As far as the formal justification of yet another anti-Russian move is concerned, McAdams believes that “the whole pretext of the sanctions is absurd,” in particular, the refrain of Russia’s alleged meddling in the US elections.
“Nobody would go down to the Senate of the House floor and say what exactly did they do, how did they meddle in our relations, because nobody knows,” McAdams said.
A US intelligence report, from which stem the bulk of allegations implicating Russia could not be regarded as “an entire inter-agency intelligence community review” as claimed, he noted, because it was compiled by a “few hand-picked analysts who had come to this conclusion.”
Citing Russia’s alleged “aggression” in Syria as one of the reasons to roll over a new round of sanctions is another example of the inadequacy of the measure, McAdams argued.
“Who is in Syria illegally occupying territory, who is violating Syrian sovereignty?… The US military,” he said, dubbing the sanctions “a reflection of lack of any creativity” in the Senate.
The Crapo Amendment
Amendment 232 has been attached to Bill 722 imposing sanctions against Iran, which the Senate is currently debating.
Known as the Crapo Amendment, after Mike Crapo (R-Idaho), chairman of the Senate Banking, Housing and Urban Affairs Committee, the measure was endorsed by Foreign Relations Committee Chairman Bob Corker (R-Tennessee) and ranking member Ben Cardin (D-Maryland).

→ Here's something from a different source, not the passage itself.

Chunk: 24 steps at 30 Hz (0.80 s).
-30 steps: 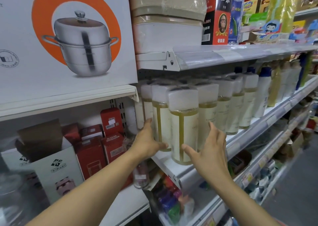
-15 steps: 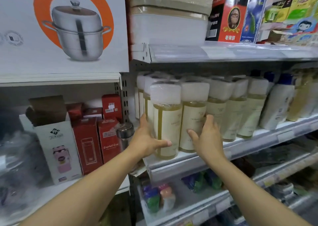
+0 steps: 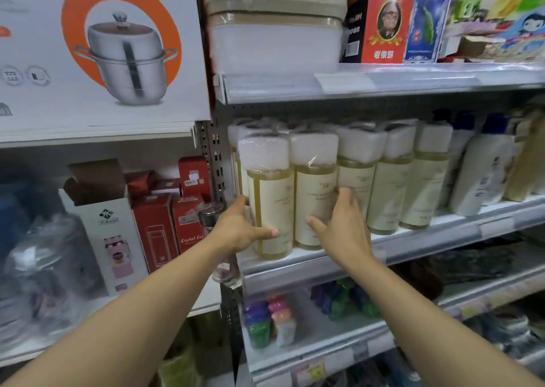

The sanctions against Russia are “in response to the violation of the territorial integrity of the Ukraine and Crimea, its brazen cyber-attacks and interference in elections, and its continuing aggression in Syria,” according to the sponsors.
Under the amendment, any executive sanctions imposed on Russia by the Obama administration cannot be lifted without congressional review.
The amendment also allows “broad new sanctions on key sectors of Russia’s economy, including mining, metals, shipping and railways” and authorizes “robust assistance to strengthen democratic institutions and counter disinformation across Central and Eastern European countries that are vulnerable to Russian aggression and interference.”
New sanctions would be imposed on “corrupt Russian actors” and those “involved in serious human rights abuses,” anyone supplying weapons to the Syrian government or working with Russian defense industry or intelligence, as well as “those conducting malicious cyber activity on behalf of the Russian government” and “those involved in corrupt privatization of state-owned assets.”